Please do add a picture of how it is seen under normal microscope.
we have been trying to standardize the procedure for a while and have not been succesful.
Dear Sreejith Nair,
from your personal profile I found you're MSc - Student - School of Science, GU; Zoology Department ( unfortunately lacking your city and country?) so I do not know about the possibility of your guaranteed and free access to Google searching database or at least Google.Scholar or PubMed.

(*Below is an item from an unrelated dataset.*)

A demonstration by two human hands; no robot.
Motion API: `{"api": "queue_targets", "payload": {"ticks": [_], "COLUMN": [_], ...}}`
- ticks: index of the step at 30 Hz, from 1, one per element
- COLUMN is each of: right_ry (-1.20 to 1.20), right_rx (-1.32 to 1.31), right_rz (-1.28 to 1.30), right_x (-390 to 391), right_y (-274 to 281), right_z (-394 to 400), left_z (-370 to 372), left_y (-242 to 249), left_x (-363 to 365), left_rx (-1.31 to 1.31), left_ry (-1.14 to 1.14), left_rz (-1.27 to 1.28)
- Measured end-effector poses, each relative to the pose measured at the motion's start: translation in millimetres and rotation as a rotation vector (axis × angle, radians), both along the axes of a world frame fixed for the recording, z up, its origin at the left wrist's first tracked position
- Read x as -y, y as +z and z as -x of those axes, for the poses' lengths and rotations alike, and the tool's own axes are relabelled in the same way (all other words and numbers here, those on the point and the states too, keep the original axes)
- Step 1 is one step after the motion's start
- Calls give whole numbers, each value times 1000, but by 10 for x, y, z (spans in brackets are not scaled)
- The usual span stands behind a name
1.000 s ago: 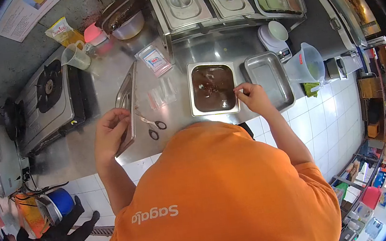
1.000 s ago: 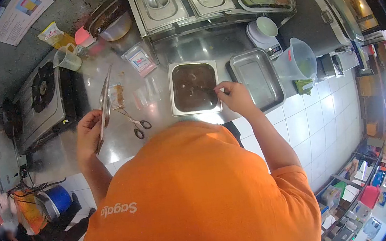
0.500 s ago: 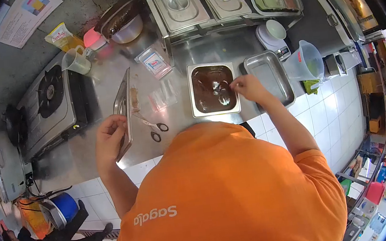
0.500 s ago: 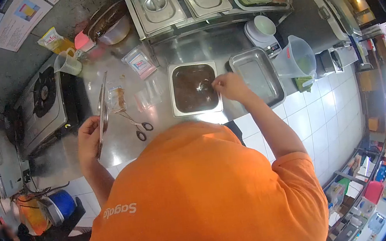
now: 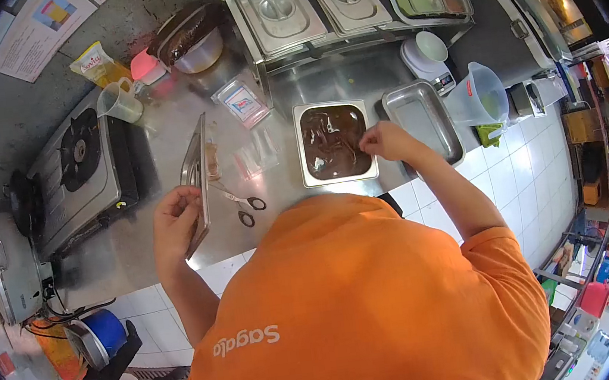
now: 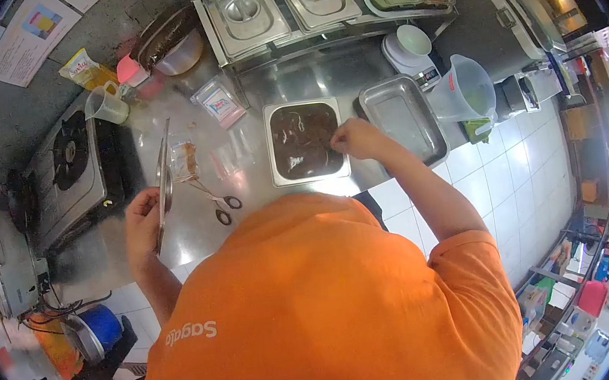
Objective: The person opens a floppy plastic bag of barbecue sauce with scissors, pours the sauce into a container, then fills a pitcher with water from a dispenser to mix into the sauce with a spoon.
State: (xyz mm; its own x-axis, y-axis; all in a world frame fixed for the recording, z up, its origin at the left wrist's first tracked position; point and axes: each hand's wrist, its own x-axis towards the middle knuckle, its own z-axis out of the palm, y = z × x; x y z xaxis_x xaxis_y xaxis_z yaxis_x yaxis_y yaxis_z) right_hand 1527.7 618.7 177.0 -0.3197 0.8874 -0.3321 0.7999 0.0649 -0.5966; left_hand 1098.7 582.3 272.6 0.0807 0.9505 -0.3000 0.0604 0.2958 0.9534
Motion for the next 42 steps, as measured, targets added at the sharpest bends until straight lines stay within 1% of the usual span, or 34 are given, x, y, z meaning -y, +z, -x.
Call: {"api": "queue_targets", "payload": {"ticks": [1,3,4,6,7,9,10,11,13,14,15,17,18,20,21,23,24,25,27,28,29,31,32,33,34,35,36,37,39,40,41,42], "right_ry": [-1,-155,-154,-90,-90,-22,-91,-93,-174,-60,-56,-100,-100,-126,-128,4,-99,-101,-146,-94,-92,-60,-188,-194,-133,-69,-72,-72,-143,-187,-204,-140], "right_rx": [-1,152,155,-59,-60,141,157,160,-75,-25,-26,176,178,-37,-39,70,173,174,-7,-83,-85,206,221,222,129,35,105,101,255,175,165,116], "right_rz": [-6,-33,-26,-76,-82,-65,-94,-89,-3,34,29,-22,-21,-59,-65,-5,-17,-17,-106,16,12,-60,-115,-112,-89,-71,44,44,-74,-187,-184,-86], "right_x": [-30,-78,-47,4,-22,-89,-146,-106,-41,-28,-75,-137,-127,-79,-98,-145,-173,-165,-106,-69,-107,-168,-178,-150,-127,-127,-104,-124,-190,-216,-147,-74], "right_y": [-3,130,67,-58,-54,110,145,78,-93,2,102,229,172,15,22,106,266,207,-43,-133,-35,217,192,102,-34,-3,95,180,250,101,56,27], "right_z": [-31,-26,-14,49,19,-32,-65,-41,48,58,45,0,21,93,67,12,40,67,97,69,51,27,57,64,67,136,121,116,61,58,102,158], "left_z": [-35,-45,-32,-31,-39,-36,-28,-31,-49,-51,-40,-11,-24,-63,-74,-80,-68,-56,-43,-32,-19,-25,-35,-48,-59,-65,-66,-59,-53,-49,-37,-33], "left_y": [41,54,39,28,37,30,2,-20,19,42,38,10,20,60,67,73,67,53,12,-6,-7,24,39,45,55,65,61,44,15,10,21,7], "left_x": [3,1,8,33,39,27,30,43,46,38,35,52,54,54,47,58,66,72,83,84,81,90,91,88,77,60,47,47,55,60,48,37], "left_rx": [-30,-57,-39,-22,-37,-51,-46,-40,-37,-38,-39,-46,-43,50,48,-61,-62,-44,-24,-32,-40,-49,-54,-54,-62,-71,-73,-63,-55,-43,-38,-52], "left_ry": [12,29,22,11,8,7,-3,-16,-16,-11,-7,-10,-9,-36,-38,-18,-20,-23,-30,-16,-1,-9,-22,-29,-40,-48,-48,-45,-44,-42,-48,-69], "left_rz": [3,10,10,10,24,36,-9,-53,-22,7,2,7,8,-22,-27,-9,-9,-7,-7,16,39,28,15,18,21,19,15,1,-10,10,27,19]}}
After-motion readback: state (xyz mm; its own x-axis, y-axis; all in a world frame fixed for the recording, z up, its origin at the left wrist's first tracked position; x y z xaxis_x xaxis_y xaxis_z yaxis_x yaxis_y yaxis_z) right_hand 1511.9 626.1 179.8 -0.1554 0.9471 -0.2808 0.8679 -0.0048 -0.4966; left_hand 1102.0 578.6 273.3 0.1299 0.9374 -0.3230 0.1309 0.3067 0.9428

I would like to ask honestly - also for further viewers of your question - for your including in this thread as a short reply or by editing your question about the method of AO-staining you tried to use and to standardize (you wrote: "...picture of how it is seen under normal microscope.... guessing you therefore use bright field microscopy but not sure about, because an other possibility is/would be fluorescence microscopy and / or the use e. g. of Giemsa stain instead of AO.).
You only want to observe [only the morphology of the ] nuclei (in "binucleated" PBL-cells)... or viability/non-viability of cells too?
There are some (different) recipes for that task and maybe there is some trick to get optimal and reliable results.
Best of luck W.M.
Dear Mr. Wolfgang H. Muss,
Thank you for the reply. we intend to observe it under the fluorescence microscope too however since the lab with the facility is not the place where we work we wanted to know how it looks under normal brightfield microscope so that we can be sure that we have managed to standardize the staining procedure and are able to get the cells stained.
We only wish to observe the binucleated cells.
We tried staining with A.O however we are not able to get very good results with the same.
I am in India in Ahmedabad city in Gujarat.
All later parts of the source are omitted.